Question

What is the position of an element in long form of periodic table if the expected electronic configuration is [Kr]4d$^{10}$5s$^2$?

• A. Group - 6, Period - 5
• B. Group - 9, Period - 5
• C. Group - 5, Period - 6
• D. Group - 11, Period - 5

Hint:

For d-block elements, the group number can be identified based on the number of electrons in the d and s orbitals. Group 11 corresponds to d$^{10}$5s$^2$ configuration.

Answer 1

The Correct Option is D

Step 1: Understanding the electronic configuration.
The given electronic configuration is [Kr]4d$^{10}$5s$^2$, which means the element is in the 4d block and belongs to the 5th period.
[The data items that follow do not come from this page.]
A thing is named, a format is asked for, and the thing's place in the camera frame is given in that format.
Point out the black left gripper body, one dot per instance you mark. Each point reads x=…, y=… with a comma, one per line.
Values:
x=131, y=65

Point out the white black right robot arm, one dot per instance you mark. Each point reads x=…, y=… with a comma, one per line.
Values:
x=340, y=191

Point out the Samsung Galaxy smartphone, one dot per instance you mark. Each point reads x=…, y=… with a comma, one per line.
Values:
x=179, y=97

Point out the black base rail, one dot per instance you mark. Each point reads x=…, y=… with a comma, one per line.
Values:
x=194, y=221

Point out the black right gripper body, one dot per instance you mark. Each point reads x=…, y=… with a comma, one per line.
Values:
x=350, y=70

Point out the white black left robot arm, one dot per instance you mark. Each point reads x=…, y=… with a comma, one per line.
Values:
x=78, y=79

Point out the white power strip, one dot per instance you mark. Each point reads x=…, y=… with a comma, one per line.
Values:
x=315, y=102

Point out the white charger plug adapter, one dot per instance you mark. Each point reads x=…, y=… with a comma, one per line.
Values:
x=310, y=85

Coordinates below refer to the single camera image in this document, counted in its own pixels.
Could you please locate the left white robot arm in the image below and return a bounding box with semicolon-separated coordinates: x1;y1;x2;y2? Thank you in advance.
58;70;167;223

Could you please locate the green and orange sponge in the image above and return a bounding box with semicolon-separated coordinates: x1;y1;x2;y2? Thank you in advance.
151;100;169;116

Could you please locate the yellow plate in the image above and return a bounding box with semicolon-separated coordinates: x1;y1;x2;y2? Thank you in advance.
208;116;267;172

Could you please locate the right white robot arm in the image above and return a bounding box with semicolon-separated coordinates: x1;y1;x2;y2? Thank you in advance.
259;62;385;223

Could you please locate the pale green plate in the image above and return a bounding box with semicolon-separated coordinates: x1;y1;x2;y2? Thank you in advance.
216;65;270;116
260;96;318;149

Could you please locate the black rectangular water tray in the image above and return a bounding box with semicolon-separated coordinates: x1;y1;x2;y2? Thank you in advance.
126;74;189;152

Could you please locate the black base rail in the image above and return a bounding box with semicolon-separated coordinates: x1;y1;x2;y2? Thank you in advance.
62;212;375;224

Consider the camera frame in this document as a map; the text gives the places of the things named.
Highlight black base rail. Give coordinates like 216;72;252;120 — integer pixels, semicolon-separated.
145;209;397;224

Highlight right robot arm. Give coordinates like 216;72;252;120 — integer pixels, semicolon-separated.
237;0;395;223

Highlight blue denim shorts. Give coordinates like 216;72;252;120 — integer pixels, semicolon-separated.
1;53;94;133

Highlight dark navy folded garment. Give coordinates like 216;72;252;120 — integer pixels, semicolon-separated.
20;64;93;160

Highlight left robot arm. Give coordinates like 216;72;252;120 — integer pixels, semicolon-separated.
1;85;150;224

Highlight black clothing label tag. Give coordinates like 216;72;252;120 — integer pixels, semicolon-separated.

The 4d$^{10}$ configuration indicates that the element has filled 4d orbitals with 10 electrons, and the 5s$^2$ configuration indicates two electrons in the 5s orbital.
Step 2: Identifying the group.
In the long-form periodic table, elements with the electronic configuration ending in 4d$^{10}$5s$^2$ belong to Group 11. This is because the d-block elements in this configuration are in the transition metal series and belong to the coinage metals group.
Step 3: Conclusion.
The correct position of the element is in Group 11, Period 5, so the correct answer is (D).